**WHAT TO PRODUCE:**
Among the entries below, please repeat exactly and only the lines from the line containing "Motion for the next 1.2" to the line containing "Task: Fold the", both lines included.

Entries taken from a collection
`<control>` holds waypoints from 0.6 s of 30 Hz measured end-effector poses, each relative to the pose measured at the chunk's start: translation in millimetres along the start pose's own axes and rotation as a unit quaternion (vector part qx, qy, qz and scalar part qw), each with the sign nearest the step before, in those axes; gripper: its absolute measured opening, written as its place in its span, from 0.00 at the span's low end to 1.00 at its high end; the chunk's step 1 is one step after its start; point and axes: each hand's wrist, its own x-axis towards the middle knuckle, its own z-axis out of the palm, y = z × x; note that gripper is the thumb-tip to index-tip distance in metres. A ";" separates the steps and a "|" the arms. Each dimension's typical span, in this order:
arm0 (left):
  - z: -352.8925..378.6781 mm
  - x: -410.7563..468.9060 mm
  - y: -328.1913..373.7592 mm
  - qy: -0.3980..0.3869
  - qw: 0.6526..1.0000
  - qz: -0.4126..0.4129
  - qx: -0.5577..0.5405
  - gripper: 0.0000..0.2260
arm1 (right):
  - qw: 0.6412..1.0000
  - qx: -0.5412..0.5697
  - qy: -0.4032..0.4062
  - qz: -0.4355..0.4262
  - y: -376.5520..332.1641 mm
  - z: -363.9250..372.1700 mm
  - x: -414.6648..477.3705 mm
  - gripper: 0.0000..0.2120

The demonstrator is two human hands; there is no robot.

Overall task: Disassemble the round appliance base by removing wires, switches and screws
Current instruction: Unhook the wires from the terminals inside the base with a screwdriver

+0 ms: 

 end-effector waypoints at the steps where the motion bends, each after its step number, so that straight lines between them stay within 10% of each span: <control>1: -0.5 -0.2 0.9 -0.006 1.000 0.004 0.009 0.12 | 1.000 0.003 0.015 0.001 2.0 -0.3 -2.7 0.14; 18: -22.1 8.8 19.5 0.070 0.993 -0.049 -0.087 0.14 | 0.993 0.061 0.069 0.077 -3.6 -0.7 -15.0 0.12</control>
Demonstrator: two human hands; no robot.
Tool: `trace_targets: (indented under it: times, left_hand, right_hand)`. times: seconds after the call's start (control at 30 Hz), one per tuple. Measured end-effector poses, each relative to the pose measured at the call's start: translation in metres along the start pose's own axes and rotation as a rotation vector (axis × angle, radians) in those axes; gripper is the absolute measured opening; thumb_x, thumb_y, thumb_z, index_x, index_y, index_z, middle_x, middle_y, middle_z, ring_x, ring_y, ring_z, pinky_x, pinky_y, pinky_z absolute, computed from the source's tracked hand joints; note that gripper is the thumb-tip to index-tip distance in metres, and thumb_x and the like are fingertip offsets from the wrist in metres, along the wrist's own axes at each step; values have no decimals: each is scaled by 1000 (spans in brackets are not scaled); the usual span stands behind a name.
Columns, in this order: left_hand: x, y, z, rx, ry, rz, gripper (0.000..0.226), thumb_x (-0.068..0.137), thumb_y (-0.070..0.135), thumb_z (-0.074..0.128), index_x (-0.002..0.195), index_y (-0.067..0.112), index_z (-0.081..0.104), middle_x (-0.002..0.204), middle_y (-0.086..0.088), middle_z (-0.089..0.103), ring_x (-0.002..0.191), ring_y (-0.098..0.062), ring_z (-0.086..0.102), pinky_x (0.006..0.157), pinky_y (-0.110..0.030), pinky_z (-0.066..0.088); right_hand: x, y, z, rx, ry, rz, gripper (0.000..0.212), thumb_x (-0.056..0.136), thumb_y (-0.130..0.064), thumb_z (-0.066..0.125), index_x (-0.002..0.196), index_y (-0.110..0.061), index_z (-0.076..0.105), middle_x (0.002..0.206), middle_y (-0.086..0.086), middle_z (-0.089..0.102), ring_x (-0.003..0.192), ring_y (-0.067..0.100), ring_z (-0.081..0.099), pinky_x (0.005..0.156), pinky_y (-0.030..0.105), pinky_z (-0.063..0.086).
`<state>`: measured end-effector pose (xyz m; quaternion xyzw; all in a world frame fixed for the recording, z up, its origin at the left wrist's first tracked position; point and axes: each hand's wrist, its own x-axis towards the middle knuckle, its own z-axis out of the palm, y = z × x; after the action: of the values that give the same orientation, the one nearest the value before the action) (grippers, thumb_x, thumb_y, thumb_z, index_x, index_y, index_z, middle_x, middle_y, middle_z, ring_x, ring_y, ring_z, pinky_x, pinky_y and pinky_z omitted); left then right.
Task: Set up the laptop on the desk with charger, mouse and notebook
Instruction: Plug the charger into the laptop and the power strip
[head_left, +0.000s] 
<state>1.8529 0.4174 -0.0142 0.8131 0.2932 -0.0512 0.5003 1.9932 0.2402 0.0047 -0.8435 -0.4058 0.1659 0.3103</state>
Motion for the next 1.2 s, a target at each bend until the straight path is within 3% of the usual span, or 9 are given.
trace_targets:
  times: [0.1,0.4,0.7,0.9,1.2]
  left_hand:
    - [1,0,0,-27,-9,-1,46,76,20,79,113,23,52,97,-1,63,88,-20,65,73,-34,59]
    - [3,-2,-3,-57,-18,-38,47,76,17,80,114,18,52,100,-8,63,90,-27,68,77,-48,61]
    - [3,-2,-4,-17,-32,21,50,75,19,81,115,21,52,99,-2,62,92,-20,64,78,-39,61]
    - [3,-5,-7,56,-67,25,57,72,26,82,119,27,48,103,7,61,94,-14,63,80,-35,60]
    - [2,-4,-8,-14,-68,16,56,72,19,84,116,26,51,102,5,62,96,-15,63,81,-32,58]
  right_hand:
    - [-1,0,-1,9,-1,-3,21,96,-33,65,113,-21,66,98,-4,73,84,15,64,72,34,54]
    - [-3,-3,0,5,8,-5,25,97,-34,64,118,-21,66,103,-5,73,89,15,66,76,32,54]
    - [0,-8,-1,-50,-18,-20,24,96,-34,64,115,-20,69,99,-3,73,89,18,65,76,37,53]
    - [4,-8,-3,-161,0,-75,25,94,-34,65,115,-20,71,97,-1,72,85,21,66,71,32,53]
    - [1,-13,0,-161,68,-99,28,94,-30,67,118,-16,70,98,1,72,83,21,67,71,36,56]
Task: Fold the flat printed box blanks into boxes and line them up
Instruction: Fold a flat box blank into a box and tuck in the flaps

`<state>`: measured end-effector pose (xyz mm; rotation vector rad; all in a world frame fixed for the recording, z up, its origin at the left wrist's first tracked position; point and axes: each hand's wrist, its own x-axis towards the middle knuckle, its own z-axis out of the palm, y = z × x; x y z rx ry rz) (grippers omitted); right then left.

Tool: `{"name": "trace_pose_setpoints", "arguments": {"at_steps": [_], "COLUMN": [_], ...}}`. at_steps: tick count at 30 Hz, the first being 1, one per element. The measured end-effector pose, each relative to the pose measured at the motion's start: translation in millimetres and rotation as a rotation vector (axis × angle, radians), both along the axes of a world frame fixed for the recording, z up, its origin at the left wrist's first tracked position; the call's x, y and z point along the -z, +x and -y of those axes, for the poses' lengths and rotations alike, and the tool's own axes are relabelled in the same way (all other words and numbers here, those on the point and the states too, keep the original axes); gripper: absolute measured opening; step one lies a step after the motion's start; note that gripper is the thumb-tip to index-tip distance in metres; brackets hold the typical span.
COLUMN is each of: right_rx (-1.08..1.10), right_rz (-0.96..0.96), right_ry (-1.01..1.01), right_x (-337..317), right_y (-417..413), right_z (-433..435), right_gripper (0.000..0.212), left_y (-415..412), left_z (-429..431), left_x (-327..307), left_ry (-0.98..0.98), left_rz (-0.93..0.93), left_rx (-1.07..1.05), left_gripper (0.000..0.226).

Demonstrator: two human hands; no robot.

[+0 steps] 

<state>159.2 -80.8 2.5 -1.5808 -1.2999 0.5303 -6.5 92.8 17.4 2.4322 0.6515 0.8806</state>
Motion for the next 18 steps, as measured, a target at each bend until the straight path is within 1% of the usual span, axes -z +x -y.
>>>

**WRITTEN REPLY:**
Motion for the next 1.2 s, a target at each bend until the straight path is within 3% of the usual span, or 9 are given.
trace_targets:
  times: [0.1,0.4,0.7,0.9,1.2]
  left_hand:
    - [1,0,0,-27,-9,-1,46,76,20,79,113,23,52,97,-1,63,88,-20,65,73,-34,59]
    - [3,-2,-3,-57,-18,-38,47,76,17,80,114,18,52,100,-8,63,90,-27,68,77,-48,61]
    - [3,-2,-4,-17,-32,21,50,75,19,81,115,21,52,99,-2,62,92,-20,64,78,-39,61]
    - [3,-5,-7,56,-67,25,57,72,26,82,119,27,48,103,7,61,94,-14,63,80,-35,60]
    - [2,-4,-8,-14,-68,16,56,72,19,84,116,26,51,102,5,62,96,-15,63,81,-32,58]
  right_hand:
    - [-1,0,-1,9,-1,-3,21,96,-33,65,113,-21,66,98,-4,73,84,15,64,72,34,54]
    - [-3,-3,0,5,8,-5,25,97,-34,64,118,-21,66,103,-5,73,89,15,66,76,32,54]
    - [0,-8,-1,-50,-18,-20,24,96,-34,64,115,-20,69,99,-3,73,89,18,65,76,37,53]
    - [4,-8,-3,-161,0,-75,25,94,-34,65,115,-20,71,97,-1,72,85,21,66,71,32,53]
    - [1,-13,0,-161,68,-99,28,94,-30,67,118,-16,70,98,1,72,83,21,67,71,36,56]
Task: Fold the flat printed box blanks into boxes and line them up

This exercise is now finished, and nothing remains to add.